> _Task brief_
Lines below starting with the line with "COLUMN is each" and going on through the line with "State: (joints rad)" must be output exactly; the rest of the records must be left out.

Records from a dataset
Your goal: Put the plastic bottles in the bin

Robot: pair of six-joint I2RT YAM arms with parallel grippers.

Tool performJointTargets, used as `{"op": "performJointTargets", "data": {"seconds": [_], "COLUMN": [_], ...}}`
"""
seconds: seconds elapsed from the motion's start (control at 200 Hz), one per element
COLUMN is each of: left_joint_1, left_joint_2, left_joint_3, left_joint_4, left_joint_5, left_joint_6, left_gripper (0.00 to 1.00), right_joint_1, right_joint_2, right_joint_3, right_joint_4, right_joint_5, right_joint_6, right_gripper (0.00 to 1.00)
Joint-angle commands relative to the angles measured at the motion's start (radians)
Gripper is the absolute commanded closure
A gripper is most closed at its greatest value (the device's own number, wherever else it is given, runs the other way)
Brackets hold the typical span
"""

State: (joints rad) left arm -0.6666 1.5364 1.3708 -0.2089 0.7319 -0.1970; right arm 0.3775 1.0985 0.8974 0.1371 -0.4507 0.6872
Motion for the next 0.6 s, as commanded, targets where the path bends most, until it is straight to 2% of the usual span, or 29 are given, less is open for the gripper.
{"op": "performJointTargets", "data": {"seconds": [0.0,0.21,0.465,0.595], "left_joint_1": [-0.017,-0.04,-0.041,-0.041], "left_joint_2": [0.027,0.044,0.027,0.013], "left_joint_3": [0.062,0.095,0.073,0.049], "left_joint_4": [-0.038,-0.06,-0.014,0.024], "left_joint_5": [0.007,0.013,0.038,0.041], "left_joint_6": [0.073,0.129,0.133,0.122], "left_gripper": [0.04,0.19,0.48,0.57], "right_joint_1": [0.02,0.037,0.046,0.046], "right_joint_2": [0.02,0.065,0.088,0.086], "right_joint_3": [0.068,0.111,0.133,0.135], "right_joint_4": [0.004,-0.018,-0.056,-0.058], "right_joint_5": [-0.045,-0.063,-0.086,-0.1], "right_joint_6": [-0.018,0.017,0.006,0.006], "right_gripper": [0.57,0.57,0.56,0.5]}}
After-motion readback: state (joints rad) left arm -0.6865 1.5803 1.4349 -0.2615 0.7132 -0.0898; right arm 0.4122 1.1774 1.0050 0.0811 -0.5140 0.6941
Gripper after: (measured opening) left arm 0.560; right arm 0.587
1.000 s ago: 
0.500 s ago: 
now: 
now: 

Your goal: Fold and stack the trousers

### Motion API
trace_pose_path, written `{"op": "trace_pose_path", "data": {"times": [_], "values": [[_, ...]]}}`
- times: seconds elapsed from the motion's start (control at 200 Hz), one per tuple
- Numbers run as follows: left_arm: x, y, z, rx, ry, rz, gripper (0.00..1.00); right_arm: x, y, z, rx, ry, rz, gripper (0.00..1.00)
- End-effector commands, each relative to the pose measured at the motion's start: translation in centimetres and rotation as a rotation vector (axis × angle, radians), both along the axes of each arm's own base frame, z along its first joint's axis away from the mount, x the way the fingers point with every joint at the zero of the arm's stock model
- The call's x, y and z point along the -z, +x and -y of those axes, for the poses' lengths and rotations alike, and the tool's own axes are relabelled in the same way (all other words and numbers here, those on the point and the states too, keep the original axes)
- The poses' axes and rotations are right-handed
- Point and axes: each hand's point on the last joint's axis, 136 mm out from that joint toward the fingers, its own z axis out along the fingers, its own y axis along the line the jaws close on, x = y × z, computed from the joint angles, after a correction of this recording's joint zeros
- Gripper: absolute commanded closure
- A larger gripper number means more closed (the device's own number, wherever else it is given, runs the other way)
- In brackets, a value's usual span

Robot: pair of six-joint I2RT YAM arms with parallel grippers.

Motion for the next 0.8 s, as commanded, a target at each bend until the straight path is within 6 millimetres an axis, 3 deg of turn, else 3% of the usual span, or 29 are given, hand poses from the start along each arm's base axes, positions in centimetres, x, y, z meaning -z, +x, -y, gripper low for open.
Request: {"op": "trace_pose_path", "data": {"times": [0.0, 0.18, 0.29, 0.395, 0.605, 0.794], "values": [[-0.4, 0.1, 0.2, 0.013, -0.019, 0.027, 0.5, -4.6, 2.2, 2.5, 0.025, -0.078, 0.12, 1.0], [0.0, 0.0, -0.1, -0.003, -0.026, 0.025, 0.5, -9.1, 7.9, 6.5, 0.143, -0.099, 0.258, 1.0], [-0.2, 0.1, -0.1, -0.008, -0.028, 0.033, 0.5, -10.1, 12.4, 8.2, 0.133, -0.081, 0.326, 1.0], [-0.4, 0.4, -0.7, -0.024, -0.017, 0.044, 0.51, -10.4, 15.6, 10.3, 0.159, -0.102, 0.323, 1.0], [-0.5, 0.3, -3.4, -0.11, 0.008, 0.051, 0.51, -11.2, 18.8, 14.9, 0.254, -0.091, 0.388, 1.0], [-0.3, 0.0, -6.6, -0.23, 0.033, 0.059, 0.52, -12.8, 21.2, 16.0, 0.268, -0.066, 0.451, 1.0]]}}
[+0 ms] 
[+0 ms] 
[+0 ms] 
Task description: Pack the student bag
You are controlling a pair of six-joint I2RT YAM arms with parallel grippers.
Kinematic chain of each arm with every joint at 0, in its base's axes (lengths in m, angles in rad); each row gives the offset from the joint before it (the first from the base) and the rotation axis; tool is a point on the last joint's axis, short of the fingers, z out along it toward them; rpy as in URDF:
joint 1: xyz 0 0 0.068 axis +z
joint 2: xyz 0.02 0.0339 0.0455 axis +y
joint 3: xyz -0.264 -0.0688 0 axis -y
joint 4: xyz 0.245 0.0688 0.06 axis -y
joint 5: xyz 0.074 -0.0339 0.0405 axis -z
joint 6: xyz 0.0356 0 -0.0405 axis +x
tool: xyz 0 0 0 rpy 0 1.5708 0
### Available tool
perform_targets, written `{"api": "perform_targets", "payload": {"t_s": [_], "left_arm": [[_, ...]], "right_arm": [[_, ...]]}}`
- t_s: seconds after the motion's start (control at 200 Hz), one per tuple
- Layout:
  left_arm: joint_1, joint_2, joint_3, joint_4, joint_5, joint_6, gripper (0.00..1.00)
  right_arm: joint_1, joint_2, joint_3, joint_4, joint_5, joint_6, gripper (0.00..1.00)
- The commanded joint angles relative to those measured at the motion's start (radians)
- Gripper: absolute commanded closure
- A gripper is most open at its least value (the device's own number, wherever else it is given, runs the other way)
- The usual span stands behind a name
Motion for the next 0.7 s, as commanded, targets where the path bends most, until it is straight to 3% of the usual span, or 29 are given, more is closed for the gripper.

> _Response to the task_
COLUMN is each of: left_joint_1, left_joint_2, left_joint_3, left_joint_4, left_joint_5, left_joint_6, left_gripper (0.00 to 1.00), right_joint_1, right_joint_2, right_joint_3, right_joint_4, right_joint_5, right_joint_6, right_gripper (0.00 to 1.00)
Joint-angle commands relative to the angles measured at the motion's start (radians)
Gripper is the absolute commanded closure
A gripper is most closed at its greatest value (the device's own number, wherever else it is given, runs the other way)
Brackets hold the typical span
"""

State: (joints rad) left arm -0.6666 1.5364 1.3708 -0.2089 0.7319 -0.1970; right arm 0.3775 1.0985 0.8974 0.1371 -0.4507 0.6872

The required output is complete.